Dilema KPU: Meningkatkan Pemilih di Tengah Pandemi atau Mengusik Nurani?

| 03 Dec 2020 13:00
Dilema KPU: Meningkatkan Pemilih di Tengah Pandemi atau Mengusik Nurani?
Ilustrasi gedung KPU (era.id)

ERA.id - Kampanye untuk mengajak orang memilih dari Komisi Pemilihan Umum (KPU), dikritik. Alasannya, karena orang sakit yang dirawat di rumah sakit juga diajak untuk mencoblos. Sesuai dengan pekerjaannya, KPU memang berhak untuk memfasilitasi orang sakit demi memberi sumbangsih dalam Pilkada Serentak pada 9 Desember mendatang.

Memilih itu adalah hak. Toh KPU sebagai lembaga negara hanya bertugas menyarankan orang harus memilih.
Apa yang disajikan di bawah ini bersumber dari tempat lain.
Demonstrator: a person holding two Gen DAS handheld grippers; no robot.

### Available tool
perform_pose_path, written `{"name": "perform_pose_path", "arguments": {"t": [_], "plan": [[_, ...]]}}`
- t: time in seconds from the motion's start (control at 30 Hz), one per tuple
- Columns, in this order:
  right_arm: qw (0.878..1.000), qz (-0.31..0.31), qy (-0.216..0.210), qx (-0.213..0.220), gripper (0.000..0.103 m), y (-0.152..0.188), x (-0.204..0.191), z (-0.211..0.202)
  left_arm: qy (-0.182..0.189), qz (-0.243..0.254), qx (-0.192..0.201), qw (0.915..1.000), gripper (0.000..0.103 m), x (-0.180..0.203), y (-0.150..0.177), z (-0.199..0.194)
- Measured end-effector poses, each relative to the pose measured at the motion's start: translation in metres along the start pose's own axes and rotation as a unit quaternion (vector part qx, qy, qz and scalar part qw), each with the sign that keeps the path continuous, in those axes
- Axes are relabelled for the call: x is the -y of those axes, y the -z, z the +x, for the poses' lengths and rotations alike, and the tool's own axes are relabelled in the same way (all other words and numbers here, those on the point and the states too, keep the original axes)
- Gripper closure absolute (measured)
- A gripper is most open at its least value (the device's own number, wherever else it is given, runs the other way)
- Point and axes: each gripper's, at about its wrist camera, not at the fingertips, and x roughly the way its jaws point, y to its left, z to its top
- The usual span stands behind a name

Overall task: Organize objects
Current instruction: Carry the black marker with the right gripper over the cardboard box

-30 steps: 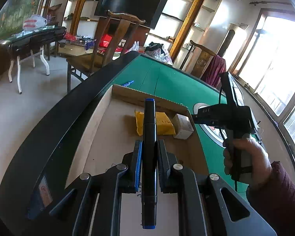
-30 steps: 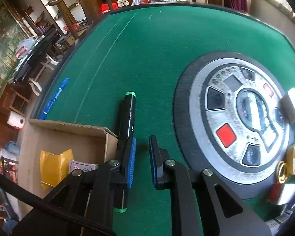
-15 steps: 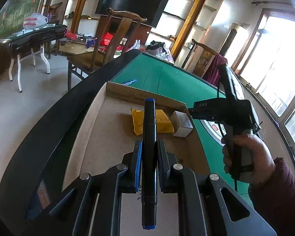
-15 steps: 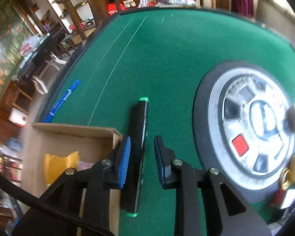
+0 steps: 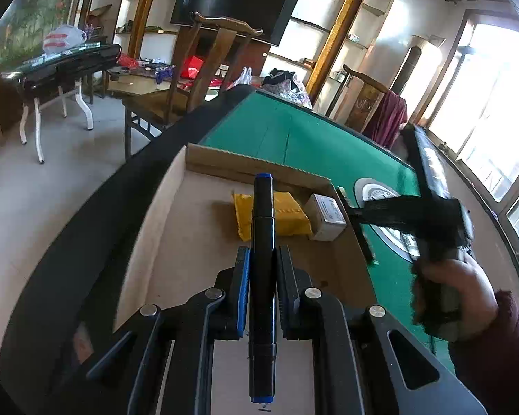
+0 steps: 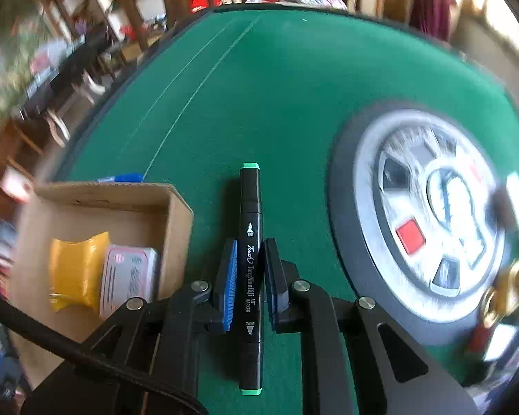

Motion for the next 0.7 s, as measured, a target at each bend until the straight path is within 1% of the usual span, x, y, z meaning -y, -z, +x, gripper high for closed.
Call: {"name": "perform_pose_path", "arguments": {"t": [0.07,0.13,0.23,0.33,0.43,0.5,0.57,0.7], "plan": [[0.999,0.029,-0.027,0.009,0.091,0.003,0.019,-0.014,-0.005,0.001,-0.002,1.0,0.091,-0.002,-0.004,0.0],[0.997,0.051,-0.06,0.015,0.091,0.007,0.031,-0.027,-0.02,0.01,-0.004,0.9997,0.091,-0.005,-0.011,0.001],[0.994,0.061,-0.091,0.025,0.09,0.011,0.033,-0.047,-0.049,0.023,-0.021,0.9983,0.091,-0.011,-0.023,0.01],[0.991,0.047,-0.123,0.023,0.09,0.02,0.018,-0.06,-0.067,0.028,-0.045,0.9963,0.091,-0.018,-0.037,0.027],[0.987,0.03,-0.159,0.008,0.09,0.027,-0.007,-0.062,-0.066,0.025,-0.073,0.9949,0.091,-0.022,-0.045,0.048],[0.984,0.019,-0.178,-0.004,0.09,0.031,-0.02,-0.06,-0.071,0.03,-0.09,0.993,0.091,-0.021,-0.047,0.062],[0.982,0.008,-0.19,-0.018,0.09,0.032,-0.04,-0.053,-0.078,0.038,-0.105,0.9907,0.091,-0.018,-0.047,0.077],[0.981,-0.01,-0.191,-0.031,0.09,0.042,-0.064,-0.043,-0.099,0.057,-0.122,0.9858,0.091,-0.013,-0.049,0.098]]}}
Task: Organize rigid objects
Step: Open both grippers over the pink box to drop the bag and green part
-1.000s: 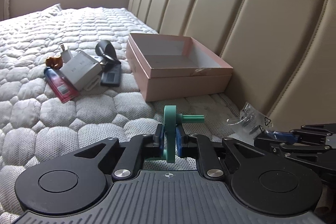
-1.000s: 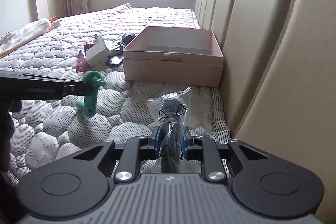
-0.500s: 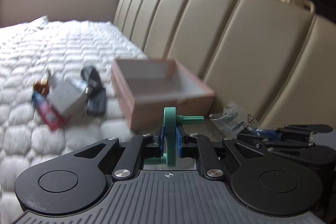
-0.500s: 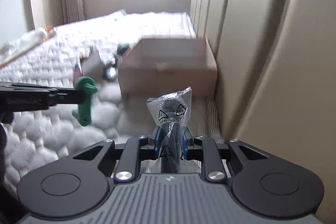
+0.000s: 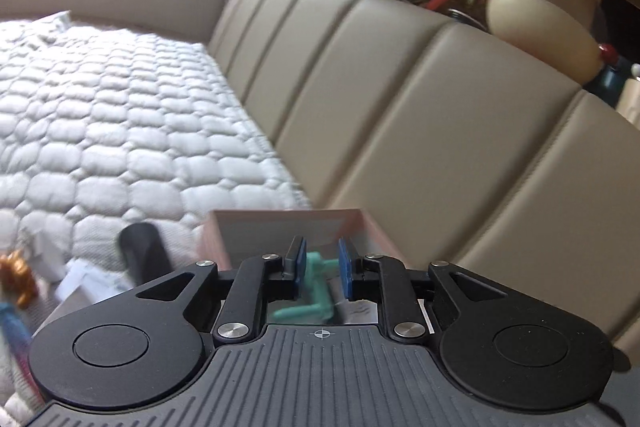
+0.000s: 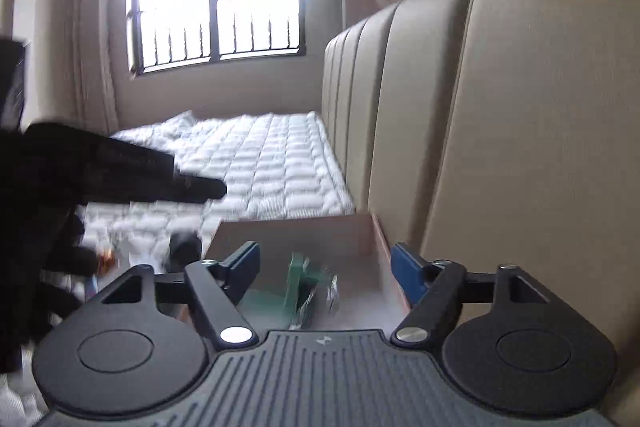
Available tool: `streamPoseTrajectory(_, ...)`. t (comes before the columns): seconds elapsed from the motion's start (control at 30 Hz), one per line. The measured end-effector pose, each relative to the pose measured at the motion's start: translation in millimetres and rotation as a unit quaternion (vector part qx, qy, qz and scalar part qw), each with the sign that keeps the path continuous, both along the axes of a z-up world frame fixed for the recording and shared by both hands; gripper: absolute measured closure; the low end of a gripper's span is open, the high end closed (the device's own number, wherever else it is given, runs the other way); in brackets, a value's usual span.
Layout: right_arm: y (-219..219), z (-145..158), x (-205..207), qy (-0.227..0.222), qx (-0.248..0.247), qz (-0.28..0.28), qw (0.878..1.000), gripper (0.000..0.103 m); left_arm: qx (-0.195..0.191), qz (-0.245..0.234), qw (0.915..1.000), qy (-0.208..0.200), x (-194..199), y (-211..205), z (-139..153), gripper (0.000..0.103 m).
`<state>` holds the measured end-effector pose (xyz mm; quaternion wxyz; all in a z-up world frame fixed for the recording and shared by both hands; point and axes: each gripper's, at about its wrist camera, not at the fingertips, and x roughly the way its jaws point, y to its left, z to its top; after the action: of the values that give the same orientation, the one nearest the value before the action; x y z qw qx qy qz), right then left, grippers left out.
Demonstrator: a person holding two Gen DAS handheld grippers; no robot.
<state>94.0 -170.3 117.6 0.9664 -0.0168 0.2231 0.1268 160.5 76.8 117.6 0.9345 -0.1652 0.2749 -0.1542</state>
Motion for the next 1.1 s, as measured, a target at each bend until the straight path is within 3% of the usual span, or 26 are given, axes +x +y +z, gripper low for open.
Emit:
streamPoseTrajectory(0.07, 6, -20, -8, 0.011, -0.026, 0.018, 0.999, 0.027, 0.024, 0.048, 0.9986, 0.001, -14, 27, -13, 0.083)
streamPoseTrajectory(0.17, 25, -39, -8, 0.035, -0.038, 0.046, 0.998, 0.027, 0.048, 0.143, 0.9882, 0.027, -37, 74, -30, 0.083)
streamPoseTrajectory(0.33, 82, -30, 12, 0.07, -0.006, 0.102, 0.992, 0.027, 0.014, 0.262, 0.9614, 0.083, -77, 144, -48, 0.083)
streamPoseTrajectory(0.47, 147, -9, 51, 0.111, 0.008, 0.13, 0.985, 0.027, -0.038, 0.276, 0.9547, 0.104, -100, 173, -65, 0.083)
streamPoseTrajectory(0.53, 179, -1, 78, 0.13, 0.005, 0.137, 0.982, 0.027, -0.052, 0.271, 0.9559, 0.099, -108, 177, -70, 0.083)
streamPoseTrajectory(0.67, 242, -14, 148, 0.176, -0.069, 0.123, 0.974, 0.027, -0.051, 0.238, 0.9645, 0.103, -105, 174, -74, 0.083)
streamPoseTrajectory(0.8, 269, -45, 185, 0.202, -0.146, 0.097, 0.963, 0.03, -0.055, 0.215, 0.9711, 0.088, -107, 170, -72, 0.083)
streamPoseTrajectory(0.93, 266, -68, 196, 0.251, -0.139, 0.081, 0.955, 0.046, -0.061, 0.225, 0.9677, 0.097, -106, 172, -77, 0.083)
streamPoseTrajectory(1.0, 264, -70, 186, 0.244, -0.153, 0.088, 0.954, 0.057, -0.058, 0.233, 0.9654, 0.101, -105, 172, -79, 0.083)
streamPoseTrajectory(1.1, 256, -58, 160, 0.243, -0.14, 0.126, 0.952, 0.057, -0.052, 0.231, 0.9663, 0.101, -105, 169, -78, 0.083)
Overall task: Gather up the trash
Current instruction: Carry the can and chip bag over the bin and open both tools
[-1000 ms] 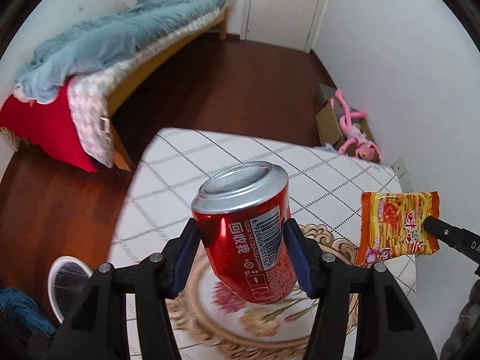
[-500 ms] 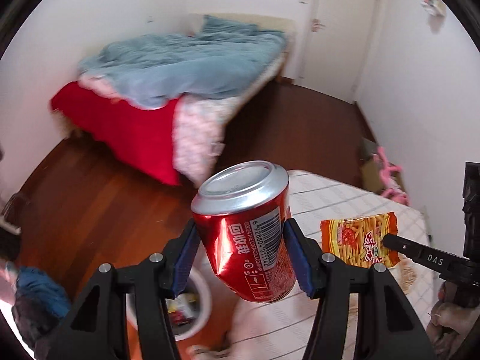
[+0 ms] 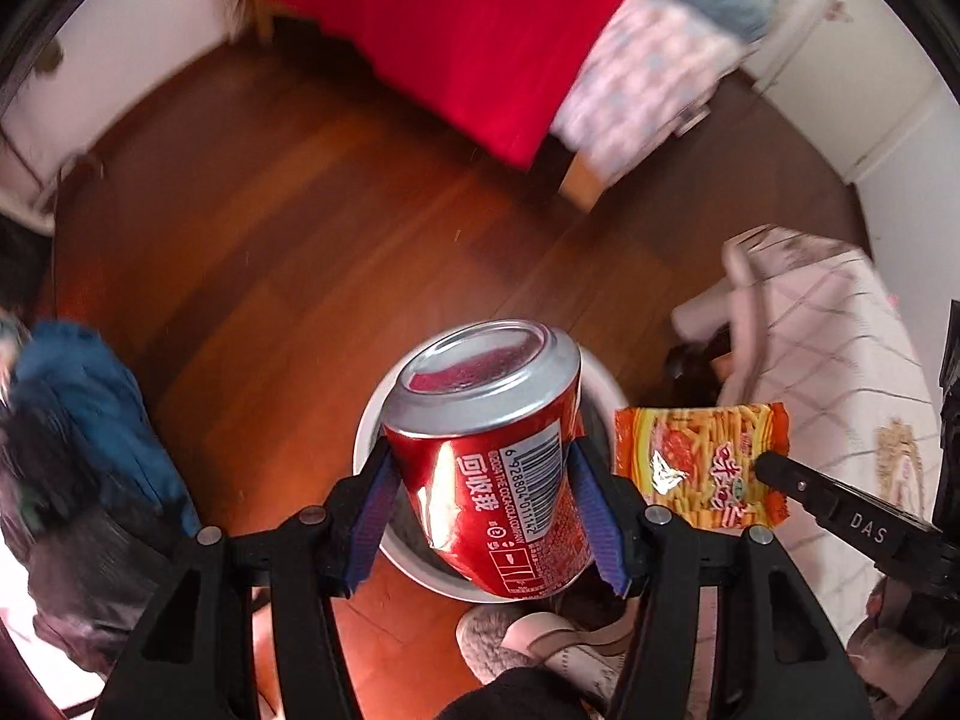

Tidak memilih juga adalah hak. Sudah beberapa pemilu, kampanye KPU terus menyasar orang-orang yang tidak dapat memilih, fasilitas juga semakin dipermudah seperti menjemput suara.

Itu artinya, suara rakyat dianggap sangat berharga pada pilkada. Meski begitu, hal ini dianggap tak lazim. Polemik dengan digelarnya pilkada pasa masa pandemi, masih terus berlangsung. Karena jalan KPU menjembut bola ke pemilih, seorang warganet dengan nama akun @aik_arif, menulis cuitan satire yang dialamatkan ke KPU RI.

"Silakan sakit, mau mati juga boleh. Tapi, sebelumnya ikutan dulu pilkada, ya. Pilihlah penguasa... yg pada akhirnya nggak bakal ngurusin kamu, bisa-bisa korup juga..."

Bukan hanya itu, akun @kamalbukankemal juga memberi kritik. "Designernya pas gambar ini ga terketuk apa ya nurani kecilnya menggambar ilustrasi arahan dari atasannya, ada orang sedang berbaring menunggu ajal karena COVID-19, antara hidup & mati, lalu dihampiri petugas KPU yg datang menagih suara mereka. Ironis ga sih lihat gambarnya?"

Hal seperti ini bak buah simalakama. Oleh negara, KPU diberi tugas untuk meningkatkan jumlah pemilih di setiap pilkada. Sementara di sisi lain, KPU juga harus melihat situasi apakah mereka bisa memfasilitasi hasrat pemilih yang terinfeksi COVID-19 atau tidak, dan tentunya itu akan menyerempet persoalan nurani bagi sebagian orang. 

Akhirnya, Komisioner KPU I Dewa Kade Wiarsa Raka Sandi angkat bicara. Menurutnya, KPU tidak memperbolehkan pasien Covid-19 yang sedang isolasi mandiri atau dalam perawatan di rumah sakit untuk bergabung dengan pemilih sehat dalam satu TPS.

"Bukan datang ke TPS, tapi petugasnya (KPPS) yang akan mendatangi ke rumah sakit," kata Dewa dikutip dari CNNIndonesia, Rabu (2/12) kemarin.

Dalam PKPU Nomor 6 Tahun 2020 pasal 72 ayat (1), disebut pemilih yang sedang menjalani rawat inap, isolasi mandiri, dan/atau positif Covid-19 dapat menggunakan hak pilihnya di TPS terdekat.

Nantinya, TPS terdekat mengirim maksimal dua orang petugas untuk melayani para pemilih di rumah sakit tempat mereka dirawat. Petugas yang dikirim juga wajib menggunakan APD lengkap dan merahasiakan pilihan pemilih.

Pelayanan dimulai pukul 12.00 waktu setempat. Namun tak ada paksaan bagi pemilih untuk ikut dalam pilkada. "Bagaimana kalau ada pasien dalam keadaan kritis? Dilihat di lapangan apakah mereka memungkinkan atau tidak menggunakan hak pilihnya. Prinsip kami seoptimal mungkin memberi fasilitas," tuturnya.